Return the lines below exactly, from the first one through the line that has "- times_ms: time". Leave out everything after it.

##### SUPPLIED MATERIAL #####

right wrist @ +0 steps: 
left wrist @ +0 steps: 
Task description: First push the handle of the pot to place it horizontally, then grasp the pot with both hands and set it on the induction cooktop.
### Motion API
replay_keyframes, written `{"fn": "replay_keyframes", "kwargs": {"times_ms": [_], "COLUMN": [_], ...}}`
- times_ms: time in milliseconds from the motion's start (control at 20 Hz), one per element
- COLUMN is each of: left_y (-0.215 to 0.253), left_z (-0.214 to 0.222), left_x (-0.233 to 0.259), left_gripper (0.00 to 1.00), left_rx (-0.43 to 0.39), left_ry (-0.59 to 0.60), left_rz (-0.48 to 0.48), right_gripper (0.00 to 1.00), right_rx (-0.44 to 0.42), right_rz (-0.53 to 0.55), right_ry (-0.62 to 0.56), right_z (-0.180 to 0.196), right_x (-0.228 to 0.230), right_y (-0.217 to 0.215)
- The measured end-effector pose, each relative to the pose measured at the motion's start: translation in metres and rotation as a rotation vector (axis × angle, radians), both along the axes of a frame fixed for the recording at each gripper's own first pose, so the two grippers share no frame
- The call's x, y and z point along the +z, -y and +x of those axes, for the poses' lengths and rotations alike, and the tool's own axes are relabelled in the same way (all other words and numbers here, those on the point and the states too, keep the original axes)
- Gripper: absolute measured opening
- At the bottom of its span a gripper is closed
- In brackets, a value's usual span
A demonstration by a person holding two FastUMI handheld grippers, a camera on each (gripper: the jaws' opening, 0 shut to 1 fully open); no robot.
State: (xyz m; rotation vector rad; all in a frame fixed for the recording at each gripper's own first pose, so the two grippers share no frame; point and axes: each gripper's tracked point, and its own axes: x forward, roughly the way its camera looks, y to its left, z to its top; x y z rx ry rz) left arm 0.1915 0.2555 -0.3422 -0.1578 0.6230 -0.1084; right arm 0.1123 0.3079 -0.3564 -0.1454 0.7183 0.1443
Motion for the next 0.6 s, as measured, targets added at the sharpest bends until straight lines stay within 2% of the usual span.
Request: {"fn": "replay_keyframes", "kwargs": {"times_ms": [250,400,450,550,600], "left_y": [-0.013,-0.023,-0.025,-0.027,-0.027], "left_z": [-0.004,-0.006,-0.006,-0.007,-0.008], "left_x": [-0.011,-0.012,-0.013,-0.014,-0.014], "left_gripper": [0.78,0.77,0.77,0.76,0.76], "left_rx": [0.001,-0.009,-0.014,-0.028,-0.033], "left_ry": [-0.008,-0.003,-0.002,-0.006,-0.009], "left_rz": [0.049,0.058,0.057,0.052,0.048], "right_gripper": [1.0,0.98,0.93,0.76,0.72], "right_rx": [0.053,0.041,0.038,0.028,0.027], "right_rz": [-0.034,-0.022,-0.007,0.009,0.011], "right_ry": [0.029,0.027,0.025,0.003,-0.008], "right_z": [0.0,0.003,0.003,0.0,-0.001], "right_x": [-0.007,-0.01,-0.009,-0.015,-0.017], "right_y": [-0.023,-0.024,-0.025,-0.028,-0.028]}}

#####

WRITTEN SOLUTION —
right wrist @ +0 steps: 
left wrist @ +0 steps: 
Task description: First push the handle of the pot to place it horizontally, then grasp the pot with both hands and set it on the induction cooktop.
### Motion API
replay_keyframes, written `{"fn": "replay_keyframes", "kwargs": {"times_ms": [_], "COLUMN": [_], ...}}`
- times_ms: time in milliseconds from the motion's start (control at 20 Hz), one per element

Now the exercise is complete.